Print every line of the listing below, starting with the line that holds "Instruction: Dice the" and going on through the line that holds "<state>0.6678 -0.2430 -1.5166", both included, and print nothing else.

[SOURCE MATERIAL Boundary: Start]

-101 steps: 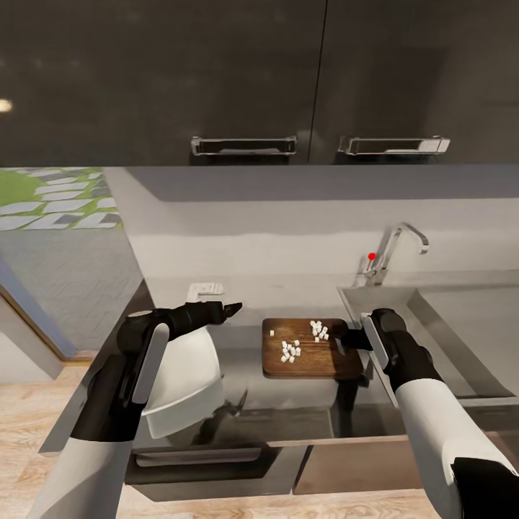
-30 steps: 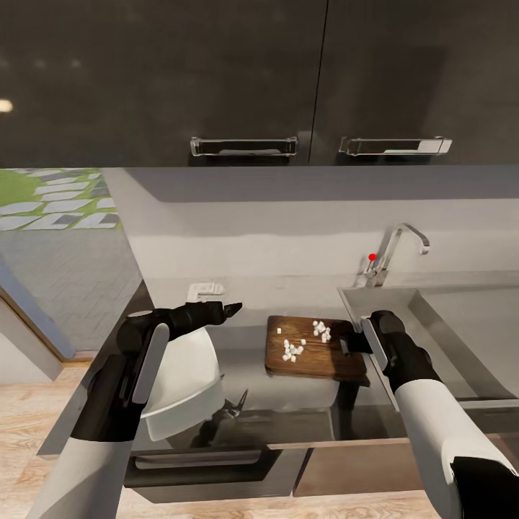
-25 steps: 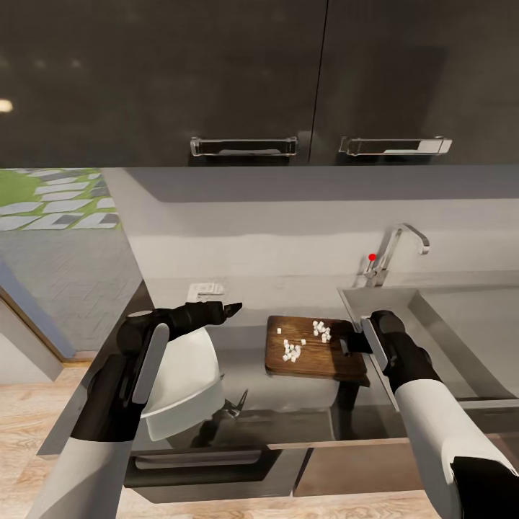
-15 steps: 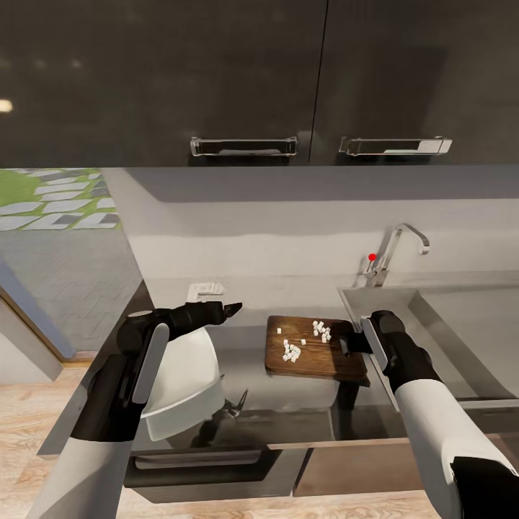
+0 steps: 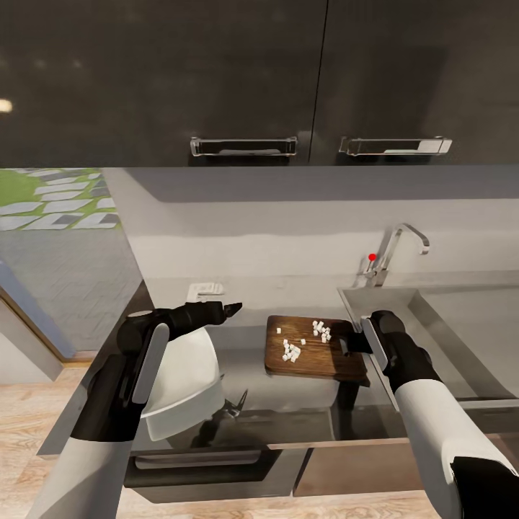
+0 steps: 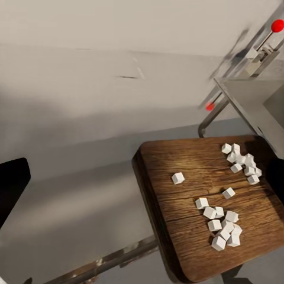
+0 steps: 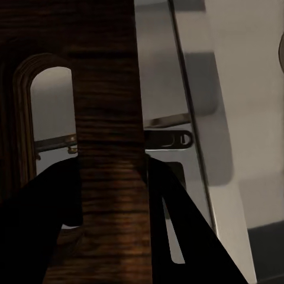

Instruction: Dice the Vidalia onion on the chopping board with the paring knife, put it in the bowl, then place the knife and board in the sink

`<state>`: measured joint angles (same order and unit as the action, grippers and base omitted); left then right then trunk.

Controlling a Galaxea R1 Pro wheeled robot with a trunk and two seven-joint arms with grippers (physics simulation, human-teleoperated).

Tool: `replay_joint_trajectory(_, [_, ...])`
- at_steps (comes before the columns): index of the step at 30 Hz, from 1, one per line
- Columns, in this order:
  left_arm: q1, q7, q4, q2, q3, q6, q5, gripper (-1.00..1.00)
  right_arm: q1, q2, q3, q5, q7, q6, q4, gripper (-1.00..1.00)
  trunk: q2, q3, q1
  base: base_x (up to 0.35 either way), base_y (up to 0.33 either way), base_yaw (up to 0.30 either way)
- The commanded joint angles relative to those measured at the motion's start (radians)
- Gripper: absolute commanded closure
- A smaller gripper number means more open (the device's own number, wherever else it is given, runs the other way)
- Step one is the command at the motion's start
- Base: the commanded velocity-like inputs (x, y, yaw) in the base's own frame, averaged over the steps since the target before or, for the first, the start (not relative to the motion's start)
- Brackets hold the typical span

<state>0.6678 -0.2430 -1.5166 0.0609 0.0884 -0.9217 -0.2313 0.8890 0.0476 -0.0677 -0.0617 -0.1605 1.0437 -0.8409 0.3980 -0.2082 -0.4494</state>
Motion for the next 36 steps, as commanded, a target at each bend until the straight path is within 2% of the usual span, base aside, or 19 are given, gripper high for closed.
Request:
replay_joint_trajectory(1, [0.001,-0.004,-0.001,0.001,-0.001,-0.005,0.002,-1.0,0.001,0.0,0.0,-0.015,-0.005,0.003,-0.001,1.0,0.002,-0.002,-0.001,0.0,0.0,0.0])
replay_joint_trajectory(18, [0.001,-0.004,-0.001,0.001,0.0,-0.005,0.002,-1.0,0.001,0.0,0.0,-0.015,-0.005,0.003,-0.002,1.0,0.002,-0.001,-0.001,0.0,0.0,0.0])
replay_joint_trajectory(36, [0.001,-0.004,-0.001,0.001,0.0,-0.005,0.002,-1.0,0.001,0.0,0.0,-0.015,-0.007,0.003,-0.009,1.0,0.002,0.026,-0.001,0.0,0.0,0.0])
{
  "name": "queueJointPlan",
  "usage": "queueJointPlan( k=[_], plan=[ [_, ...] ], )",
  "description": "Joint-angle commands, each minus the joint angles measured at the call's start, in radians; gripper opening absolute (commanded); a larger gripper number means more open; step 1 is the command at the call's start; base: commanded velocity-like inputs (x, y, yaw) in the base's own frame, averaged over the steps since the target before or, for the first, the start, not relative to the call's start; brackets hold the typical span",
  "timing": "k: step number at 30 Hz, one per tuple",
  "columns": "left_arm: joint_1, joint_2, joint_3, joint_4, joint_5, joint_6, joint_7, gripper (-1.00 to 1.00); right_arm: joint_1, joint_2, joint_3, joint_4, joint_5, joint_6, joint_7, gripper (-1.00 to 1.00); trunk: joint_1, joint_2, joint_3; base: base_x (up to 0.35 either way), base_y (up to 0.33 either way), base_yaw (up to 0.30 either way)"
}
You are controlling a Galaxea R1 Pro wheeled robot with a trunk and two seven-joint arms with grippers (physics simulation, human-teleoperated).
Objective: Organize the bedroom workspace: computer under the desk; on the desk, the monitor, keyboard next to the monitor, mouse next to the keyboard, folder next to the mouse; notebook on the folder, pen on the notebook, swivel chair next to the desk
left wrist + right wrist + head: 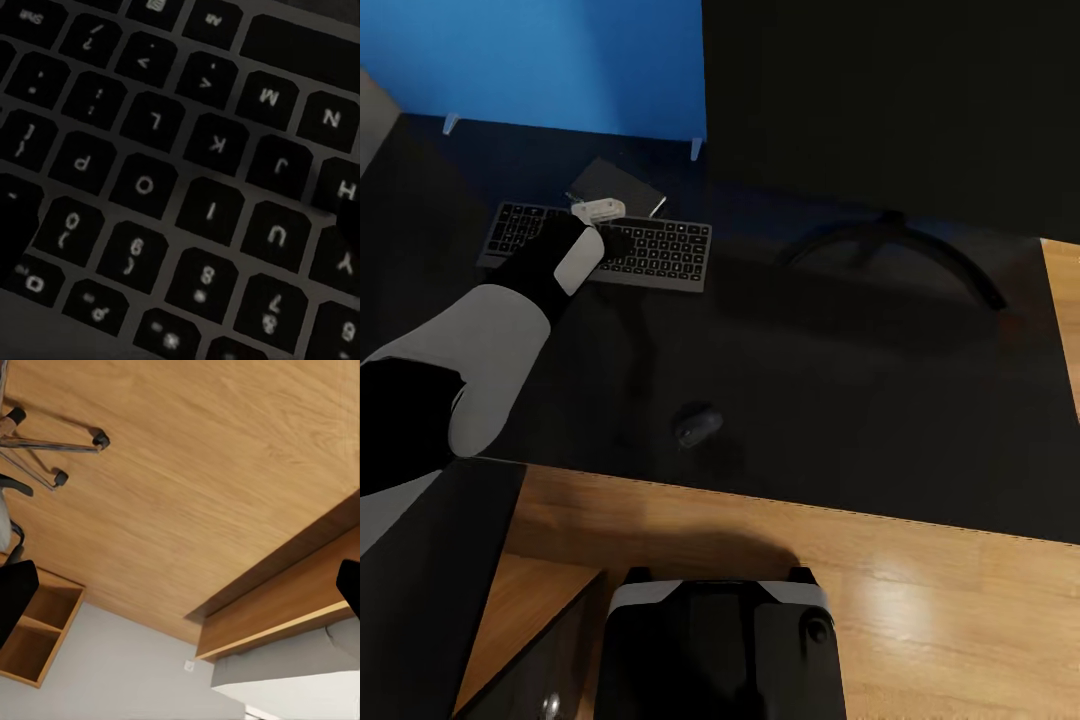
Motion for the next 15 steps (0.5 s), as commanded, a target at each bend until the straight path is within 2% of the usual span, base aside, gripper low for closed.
queueJointPlan(
  k=[1,5,9,12,15],
  plan=[
    [0.000,0.001,-0.007,0.015,0.021,0.003,0.008,1.00,0.000,-0.001,0.006,-0.001,-0.011,-0.002,0.001,1.00,0.000,-0.001,-0.001,-0.291,0.000,0.000],
    [0.000,0.001,-0.001,0.008,0.021,0.003,0.009,1.00,0.000,-0.001,0.006,-0.001,-0.011,-0.002,0.001,1.00,0.000,-0.001,-0.001,-0.240,0.000,0.000],
    [0.003,0.002,0.029,-0.042,0.017,0.016,0.010,1.00,0.000,-0.001,0.005,-0.001,-0.011,-0.001,0.001,1.00,0.000,-0.001,-0.001,-0.064,0.000,0.000],
    [0.005,0.002,0.035,-0.052,0.016,0.022,0.010,1.00,0.000,-0.001,0.005,-0.001,-0.011,-0.001,0.001,1.00,0.000,-0.001,-0.001,-0.075,0.000,0.000],
    [0.006,0.004,0.038,-0.056,0.015,0.028,0.010,1.00,0.000,-0.002,0.005,-0.001,-0.011,-0.001,0.001,1.00,0.000,-0.001,-0.001,-0.216,0.000,0.000]
  ],
)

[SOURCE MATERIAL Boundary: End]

_YOUR RESPONSE:_
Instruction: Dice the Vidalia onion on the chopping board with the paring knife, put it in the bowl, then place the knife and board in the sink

`<state>`: measured joint angles (same order and unit as the action, grippers and base omitted); left then right then trunk.

Controlling a Galaxea R1 Pro wheeled robot with a trunk and two seven-joint arms with grippers (physics simulation, human-teleoperated).

Tool: `replay_joint_trajectory(_, [_, ...])`
- at_steps (comes before the columns): index of the step at 30 Hz, from 1, one per line
- Columns, in this order:
  left_arm: q1, q7, q4, q2, q3, q6, q5, gripper (-1.00..1.00)
  right_arm: q1, q2, q3, q5, q7, q6, q4, gripper (-1.00..1.00)
  trunk: q2, q3, q1
  base: base_x (up to 0.35 either way), base_y (up to 0.33 either way), base_yaw (up to 0.30 either way)
- The commanded joint angles relative to those measured at the motion's start (radians)
- Gripper: absolute commanded closure
- A smaller gripper number means more open (the device's own number, wherever else it is given, runs the other way)
- Step one is the command at the motion's start
- Base: the commanded velocity-like inputs (x, y, yaw) in the base's own frame, averaged over the steps since the target before or, for the first, the start (not relative to the motion's start)
- Brackets hold the typical span

<state>0.6678 -0.2430 -1.5166 0.0609 0.0884 -0.9217 -0.2313 0.8890 0.0476 -0.0677 -0.0617 -0.1605 1.0437 -0.8409 0.3980 -0.2082 -0.4494</state>

This concludes the response to the exercise.